> [Exercise requirements] Copy out the listing that follows exactly, dropping every picture.

**** Data for this task

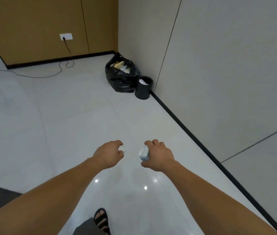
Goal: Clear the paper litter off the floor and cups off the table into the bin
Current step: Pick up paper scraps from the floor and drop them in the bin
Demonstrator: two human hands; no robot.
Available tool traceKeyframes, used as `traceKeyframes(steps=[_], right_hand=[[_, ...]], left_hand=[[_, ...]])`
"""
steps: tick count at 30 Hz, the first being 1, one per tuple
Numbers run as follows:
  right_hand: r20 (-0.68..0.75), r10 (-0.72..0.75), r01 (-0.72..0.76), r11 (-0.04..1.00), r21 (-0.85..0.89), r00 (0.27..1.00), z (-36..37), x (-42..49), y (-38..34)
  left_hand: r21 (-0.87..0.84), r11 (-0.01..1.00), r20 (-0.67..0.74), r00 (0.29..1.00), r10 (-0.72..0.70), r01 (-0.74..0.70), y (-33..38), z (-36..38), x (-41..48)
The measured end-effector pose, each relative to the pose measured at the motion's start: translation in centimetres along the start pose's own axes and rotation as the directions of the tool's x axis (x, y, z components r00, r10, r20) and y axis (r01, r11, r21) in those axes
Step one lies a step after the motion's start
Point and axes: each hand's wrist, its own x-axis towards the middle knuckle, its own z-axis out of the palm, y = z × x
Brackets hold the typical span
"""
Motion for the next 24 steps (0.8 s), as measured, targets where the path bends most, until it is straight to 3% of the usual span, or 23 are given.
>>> traceKeyframes(steps=[10, 24], right_hand=[[-0.015, 0.026, -0.025, 0.999, 0.031, 1.000, -6.4, 18.5, -5.1], [-0.023, -0.010, 0.011, 1.000, 0.026, 1.000, -17.4, 47.1, -2.3]], left_hand=[[0.045, 0.997, -0.005, 0.998, 0.057, -0.057, -4.8, -10.7, 17.1], [0.031, 1.000, -0.044, 0.999, -0.001, 0.002, -6.0, -23.1, 44.3]])
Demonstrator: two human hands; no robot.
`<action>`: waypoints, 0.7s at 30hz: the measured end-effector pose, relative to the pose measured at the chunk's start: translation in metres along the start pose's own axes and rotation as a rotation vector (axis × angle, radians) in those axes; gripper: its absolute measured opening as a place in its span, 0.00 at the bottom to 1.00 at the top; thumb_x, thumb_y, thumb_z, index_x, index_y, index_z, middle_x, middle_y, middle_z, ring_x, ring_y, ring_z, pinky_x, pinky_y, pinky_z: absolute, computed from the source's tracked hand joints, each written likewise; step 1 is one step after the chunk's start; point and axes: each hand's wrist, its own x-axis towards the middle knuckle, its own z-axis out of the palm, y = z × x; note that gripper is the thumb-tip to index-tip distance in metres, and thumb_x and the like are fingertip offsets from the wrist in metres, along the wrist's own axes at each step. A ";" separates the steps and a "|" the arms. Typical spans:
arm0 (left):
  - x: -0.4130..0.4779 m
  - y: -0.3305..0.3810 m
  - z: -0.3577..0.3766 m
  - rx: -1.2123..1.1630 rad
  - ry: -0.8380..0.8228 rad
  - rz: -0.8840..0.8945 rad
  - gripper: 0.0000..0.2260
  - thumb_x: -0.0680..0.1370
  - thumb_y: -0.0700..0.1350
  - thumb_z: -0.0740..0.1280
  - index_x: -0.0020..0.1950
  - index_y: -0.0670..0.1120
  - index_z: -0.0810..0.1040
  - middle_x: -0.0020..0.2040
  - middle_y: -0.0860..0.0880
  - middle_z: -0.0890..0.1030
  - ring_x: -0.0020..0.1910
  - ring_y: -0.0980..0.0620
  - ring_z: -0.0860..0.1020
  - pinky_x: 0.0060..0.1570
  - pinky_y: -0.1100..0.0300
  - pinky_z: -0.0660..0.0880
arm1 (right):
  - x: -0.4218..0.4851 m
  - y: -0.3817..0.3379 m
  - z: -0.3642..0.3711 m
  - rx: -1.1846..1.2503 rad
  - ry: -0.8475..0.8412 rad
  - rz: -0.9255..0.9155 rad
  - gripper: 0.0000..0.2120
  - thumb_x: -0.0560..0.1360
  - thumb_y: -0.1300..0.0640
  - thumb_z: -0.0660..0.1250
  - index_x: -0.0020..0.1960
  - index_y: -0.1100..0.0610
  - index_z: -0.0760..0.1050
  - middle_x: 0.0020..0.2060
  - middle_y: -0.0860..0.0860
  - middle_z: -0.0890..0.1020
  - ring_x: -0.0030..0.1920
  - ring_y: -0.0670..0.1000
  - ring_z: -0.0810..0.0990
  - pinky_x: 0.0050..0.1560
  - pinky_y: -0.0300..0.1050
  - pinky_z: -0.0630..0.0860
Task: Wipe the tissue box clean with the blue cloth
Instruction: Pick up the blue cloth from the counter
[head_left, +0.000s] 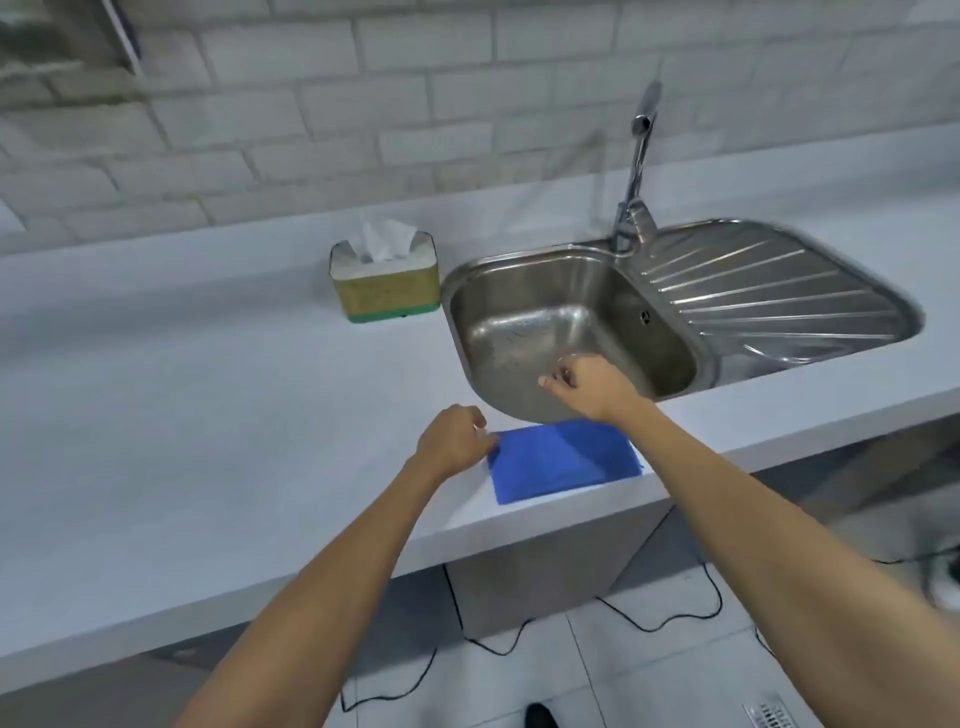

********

> [Result for this exercise]
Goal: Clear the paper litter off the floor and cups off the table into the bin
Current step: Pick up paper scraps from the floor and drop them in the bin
Demonstrator: two human hands; no robot.
Available tool traceKeyframes, used as `traceKeyframes(steps=[_], right_hand=[[_, ...]], left_hand=[[_, ...]])`
"""
steps: tick count at 30 Hz, the first being 1, one per tuple
Numbers run as follows:
  right_hand: r20 (-0.68..0.75), r10 (-0.72..0.75), r01 (-0.72..0.76), r11 (-0.04..1.00), r21 (-0.85..0.89), r00 (0.27..1.00), z (-36..37), x (-42..49), y (-38..34)
  left_hand: r21 (-0.87..0.84), r11 (-0.01..1.00), r20 (-0.67..0.74), r00 (0.29..1.00), r10 (-0.72..0.70), r01 (-0.74..0.70), y (-33..38), z (-36..38), x (-41..48)
The measured end-effector pose, each relative to the pose measured at the motion's start: translation in centimetres along the start pose's own axes and rotation as the directions of the tool's x axis (x, y, z components r00, r10, r20) and y axis (r01, r11, r21) in those axes
Step one lies a step after the motion's start
Point and axes: each hand's wrist, its own x-axis towards the middle knuckle, its own z-axis out of the palm, y = z × x
Brackets hold the typical span
"""
Motion for the next 24 steps (0.8 s), as measured, targets where the path bends most, until it is straight to 3% of the usual span, or 23 are given.
>>> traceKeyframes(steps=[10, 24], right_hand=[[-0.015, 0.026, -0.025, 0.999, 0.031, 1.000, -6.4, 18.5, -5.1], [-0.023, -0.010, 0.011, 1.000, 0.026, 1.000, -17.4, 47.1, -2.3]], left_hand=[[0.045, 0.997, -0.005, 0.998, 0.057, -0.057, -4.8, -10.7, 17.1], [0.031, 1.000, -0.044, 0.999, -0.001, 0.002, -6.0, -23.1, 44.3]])
Demonstrator: two human hands; no robot.
`<action>`: waypoints, 0.7s at 30hz: the measured end-effector pose, relative to the pose measured at the chunk's start: translation in metres along the start pose's own axes and rotation as a rotation vector (axis × angle, radians) in those axes; gripper: its absolute measured opening as a place in its span, 0.00 at the bottom to 1.00 at the top; thumb_x, thumb_y, thumb_z, index_x, index_y, index_z, middle_x, middle_y, middle_z, ring_x, ring_y, ring_z, pinky_x, pinky_y, pinky_z: absolute, computed from the source's tracked hand joints, each written likewise; step 1 is one step after the chunk's start; point and axes: each hand's wrist, its own x-axis towards the middle knuckle, its own z-axis out of the palm, y = z × x; note that gripper is the thumb-tip to index-tip distance in metres, and thumb_x and the like are fingertip offsets from the wrist in metres, along the wrist's own axes at each step. A ";" separates the steps and a "|" the arms. Typical spans:
arm0 (left):
  - x: -0.4130..0.4779 m
  - y: -0.3305..0.3810 m
  - z: -0.3577..0.3766 m
  - rx: -1.2123..1.1630 rad
  - ry: -0.8380..0.8228 rad
  - rz: -0.8840..0.8945 rad
  - gripper: 0.0000..0.2260
  - thumb_x: -0.0680..0.1370
  - thumb_y: -0.0700..0.1350
  - thumb_z: -0.0740..0.1280
  - index_x: -0.0020..0.1950
  - index_y: -0.0670..0.1120
  - index_z: -0.0810..0.1040
  - middle_x: -0.0020..0.2040
  - middle_y: -0.0860..0.0880
  - middle_z: -0.0890..0.1030
  - ring_x: -0.0020..0.1910
  - ring_y: -0.0980..0.0620
  - ring_z: -0.0860..0.1020
  - pinky_x: 0.0060..0.1570
  - pinky_y: -0.1100..0.0300
  - pinky_z: -0.0660..0.0880
arm1 (right):
  - x: -0.4218..0.4851 m
  - y: -0.3817..0.3379 m
  - z: -0.3642..0.3711 m
  - rx: -1.1846..1.2503 rad
  - ry: -0.8475..0.8412 rad
  - rz: -0.9255..0.9155 rad
  - gripper: 0.0000..0.2120
  - thumb_x: -0.0560..0.1360
  - thumb_y: -0.1300..0.0640
  - thumb_z: -0.0660..0.1250
  - index_x: -0.0020..0.1960
  - index_y: -0.1100..0.0610
  - index_z: -0.0760..0.1050
  - middle_x: 0.0020..0.2060
  - middle_y: -0.0860..0.0860
  - middle_z: -0.0890..0.1020
  - ring_x: -0.0030..0.1920
  - ring_y: -0.0670..0.1000
  - ring_z: -0.0810..0.0990
  - pinky_x: 0.0050..0.1560
  - pinky_y: -0.0300..0.1050
  - pinky_z: -0.0630..0.0860
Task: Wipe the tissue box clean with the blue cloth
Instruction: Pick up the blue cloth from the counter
[head_left, +0.000s] 

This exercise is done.